The forbearance is something that a lot of borrowers will call into their lenders to ask about. Many are finding that lenders are not offering this type of assistance as they may have used to in the past. While it is great to not have to worry about any collection efforts or foreclosure action for an agreed upon time frame it is not always the best option.

Lenders are finding that the approval of forbearance generally does more bad then good for the borrower. In rare cases, the forbearance plan works great. These cases would be when there is a guaranteed date that the borrower is going to have a large amount of money coming in to pay the account current.

The problem is that if there is not a set amount of money coming in, the collection efforts pick back up at the end of the forbearance period. This means that foreclosure could start right away and the borrower is now left with being six or eight payments past due with no way to get out of it.

Short Sale


The benefits of the short sale include getting out of the foreclosure process, getting a slightly better credit report rating, and not being responsible for an incredible amount of money. Generally, the lenders will not go after the borrower for the difference of what was owed and what the house sold for.

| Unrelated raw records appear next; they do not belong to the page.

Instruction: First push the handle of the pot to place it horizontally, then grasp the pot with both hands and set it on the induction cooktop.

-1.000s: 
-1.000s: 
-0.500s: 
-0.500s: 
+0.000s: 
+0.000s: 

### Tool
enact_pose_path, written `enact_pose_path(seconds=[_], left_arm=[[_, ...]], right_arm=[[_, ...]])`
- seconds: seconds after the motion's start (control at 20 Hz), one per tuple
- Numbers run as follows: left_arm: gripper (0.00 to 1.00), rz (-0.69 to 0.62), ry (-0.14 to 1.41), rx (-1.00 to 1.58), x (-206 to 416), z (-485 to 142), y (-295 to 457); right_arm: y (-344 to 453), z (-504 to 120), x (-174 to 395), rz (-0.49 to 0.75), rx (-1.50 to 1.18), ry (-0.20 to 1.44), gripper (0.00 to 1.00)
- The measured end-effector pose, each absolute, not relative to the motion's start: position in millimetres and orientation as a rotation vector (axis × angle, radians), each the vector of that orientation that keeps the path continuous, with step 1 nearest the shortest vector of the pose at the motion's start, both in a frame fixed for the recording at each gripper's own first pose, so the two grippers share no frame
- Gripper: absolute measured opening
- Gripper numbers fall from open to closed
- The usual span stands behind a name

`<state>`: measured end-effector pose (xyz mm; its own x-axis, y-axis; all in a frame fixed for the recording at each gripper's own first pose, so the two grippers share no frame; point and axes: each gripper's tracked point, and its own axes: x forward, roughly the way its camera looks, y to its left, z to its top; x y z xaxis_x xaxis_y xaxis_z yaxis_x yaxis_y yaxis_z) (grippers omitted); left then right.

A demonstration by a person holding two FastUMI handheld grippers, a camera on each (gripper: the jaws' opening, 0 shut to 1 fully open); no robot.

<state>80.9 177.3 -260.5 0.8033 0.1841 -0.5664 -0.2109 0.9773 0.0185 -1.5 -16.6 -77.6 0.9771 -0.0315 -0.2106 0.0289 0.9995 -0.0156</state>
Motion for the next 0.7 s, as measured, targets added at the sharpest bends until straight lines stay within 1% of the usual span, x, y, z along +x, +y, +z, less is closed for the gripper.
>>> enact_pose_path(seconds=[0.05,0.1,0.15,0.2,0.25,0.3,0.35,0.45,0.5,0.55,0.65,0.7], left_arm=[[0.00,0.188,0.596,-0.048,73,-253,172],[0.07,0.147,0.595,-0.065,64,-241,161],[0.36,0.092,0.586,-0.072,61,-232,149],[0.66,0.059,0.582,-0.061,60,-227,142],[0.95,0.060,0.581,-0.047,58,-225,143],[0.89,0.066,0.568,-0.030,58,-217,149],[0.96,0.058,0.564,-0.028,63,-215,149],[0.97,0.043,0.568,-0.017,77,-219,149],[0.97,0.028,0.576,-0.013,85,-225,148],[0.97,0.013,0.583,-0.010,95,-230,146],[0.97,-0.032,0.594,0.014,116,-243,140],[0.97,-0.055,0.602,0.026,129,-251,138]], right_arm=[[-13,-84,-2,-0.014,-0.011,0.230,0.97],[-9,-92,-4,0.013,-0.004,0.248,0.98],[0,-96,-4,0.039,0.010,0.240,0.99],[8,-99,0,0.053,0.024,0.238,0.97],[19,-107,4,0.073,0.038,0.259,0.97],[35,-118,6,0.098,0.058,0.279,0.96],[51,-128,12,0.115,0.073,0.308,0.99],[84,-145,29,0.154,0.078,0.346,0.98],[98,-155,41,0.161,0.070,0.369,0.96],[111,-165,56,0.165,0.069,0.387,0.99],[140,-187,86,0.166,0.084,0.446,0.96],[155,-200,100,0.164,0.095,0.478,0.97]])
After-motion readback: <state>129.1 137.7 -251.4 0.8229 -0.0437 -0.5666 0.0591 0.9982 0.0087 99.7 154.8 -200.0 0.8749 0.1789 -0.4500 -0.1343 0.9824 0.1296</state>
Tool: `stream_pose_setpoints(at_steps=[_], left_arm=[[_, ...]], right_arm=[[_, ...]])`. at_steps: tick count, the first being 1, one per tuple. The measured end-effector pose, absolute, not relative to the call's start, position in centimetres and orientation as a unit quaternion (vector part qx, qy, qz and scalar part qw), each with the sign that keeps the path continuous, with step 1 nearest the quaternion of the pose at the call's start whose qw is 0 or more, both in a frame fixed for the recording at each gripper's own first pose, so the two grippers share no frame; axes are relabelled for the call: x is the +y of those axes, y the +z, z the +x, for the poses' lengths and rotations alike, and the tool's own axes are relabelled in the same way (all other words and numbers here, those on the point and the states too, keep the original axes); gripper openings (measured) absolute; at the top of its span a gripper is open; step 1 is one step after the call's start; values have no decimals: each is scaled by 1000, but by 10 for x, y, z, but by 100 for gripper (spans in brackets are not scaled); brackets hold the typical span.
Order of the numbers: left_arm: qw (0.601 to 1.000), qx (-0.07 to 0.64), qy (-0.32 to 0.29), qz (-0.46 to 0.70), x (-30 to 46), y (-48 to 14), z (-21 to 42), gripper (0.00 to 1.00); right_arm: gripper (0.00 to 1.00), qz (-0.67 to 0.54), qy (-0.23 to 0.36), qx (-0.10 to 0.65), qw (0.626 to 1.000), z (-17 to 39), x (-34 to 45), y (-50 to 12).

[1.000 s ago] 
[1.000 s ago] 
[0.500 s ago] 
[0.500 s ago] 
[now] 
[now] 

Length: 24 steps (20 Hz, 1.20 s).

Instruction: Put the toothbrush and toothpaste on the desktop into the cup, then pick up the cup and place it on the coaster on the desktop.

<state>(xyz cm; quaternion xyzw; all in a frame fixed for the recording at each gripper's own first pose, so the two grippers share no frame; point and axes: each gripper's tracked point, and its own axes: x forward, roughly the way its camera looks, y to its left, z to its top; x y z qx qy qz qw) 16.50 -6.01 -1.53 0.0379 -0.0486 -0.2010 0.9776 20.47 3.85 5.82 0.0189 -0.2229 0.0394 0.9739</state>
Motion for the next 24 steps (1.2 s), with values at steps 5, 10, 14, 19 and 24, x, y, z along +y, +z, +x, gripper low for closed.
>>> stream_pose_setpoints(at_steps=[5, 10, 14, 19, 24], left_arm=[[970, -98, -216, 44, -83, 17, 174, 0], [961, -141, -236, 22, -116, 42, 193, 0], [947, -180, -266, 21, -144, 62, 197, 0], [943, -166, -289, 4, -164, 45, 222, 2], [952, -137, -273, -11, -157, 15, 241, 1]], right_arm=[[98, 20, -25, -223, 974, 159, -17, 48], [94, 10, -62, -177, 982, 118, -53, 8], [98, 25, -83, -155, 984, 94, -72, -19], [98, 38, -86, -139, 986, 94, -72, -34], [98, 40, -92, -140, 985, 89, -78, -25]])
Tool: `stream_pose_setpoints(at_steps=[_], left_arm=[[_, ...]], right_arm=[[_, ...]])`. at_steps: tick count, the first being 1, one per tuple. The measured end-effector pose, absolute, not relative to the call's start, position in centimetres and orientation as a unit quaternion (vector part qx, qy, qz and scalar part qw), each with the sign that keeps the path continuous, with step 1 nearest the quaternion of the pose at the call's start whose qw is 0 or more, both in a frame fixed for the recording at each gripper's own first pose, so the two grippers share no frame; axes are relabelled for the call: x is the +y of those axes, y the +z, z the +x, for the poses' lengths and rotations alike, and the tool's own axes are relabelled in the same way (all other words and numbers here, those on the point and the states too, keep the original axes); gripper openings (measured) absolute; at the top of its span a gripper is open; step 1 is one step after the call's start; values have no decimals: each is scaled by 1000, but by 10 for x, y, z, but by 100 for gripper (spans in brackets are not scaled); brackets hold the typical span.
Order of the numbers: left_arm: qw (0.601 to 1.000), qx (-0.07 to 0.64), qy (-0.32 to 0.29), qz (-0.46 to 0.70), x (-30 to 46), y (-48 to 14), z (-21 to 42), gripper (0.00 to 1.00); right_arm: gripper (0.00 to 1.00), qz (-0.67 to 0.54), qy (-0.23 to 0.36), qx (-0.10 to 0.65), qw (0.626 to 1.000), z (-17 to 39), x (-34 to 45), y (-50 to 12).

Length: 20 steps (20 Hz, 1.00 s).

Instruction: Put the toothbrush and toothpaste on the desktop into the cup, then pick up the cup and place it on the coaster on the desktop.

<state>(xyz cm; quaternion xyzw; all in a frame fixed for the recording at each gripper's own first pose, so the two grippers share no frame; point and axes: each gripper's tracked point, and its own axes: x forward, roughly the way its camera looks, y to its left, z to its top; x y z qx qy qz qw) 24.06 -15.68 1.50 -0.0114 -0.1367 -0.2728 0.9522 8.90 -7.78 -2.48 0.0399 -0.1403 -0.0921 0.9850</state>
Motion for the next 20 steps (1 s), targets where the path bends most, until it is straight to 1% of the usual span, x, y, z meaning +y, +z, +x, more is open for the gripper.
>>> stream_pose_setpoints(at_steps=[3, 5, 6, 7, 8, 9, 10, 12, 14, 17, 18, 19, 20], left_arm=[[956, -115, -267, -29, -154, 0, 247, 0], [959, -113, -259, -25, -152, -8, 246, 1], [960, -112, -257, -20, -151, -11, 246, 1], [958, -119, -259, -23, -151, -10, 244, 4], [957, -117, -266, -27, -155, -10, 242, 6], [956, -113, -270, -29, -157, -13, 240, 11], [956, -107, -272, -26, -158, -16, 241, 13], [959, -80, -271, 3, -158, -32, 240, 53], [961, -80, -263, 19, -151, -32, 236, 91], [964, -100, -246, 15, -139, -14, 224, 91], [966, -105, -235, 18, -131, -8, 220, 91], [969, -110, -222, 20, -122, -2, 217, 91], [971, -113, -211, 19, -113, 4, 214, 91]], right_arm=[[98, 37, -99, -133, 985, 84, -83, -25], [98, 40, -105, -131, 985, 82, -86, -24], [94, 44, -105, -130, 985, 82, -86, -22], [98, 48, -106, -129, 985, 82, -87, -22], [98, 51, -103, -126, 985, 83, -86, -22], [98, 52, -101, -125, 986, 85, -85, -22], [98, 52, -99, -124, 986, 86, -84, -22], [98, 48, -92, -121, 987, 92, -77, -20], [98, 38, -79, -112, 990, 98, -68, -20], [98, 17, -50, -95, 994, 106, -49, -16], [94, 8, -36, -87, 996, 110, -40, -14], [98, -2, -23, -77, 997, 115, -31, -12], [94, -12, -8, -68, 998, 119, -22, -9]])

If the borrower has money in the bank or owns several other properties, there is a chance that the lender could look into placing a lien on a property of the borrower's until the debt is completely paid off.

Deed In Lieu

The positive side to the deed in lieu is that the foreclosure never fully completes itself and the mark on the credit report is a little better than that of the foreclosure. The problem with this is that the lender generally wants the borrower to list the home for sale, which can tie up a lot of time.

The deed in lieu is also not something lenders like to do since they are not in business with the desire to own a lot of homes. They simply want the interest collected from the borrowers.

All in all, there are good points and bad points to all of the various options that are available for borrowers. What is good for one person may not be good for another. It is important to make sure that you are taking your specific situation and using that as the guideline as to what you should and should not be doing.

While listening to advice from friends and family is nice, their situation and their bills are probably not the same as yours. Think everything through and you will come out with the solution that is right for you.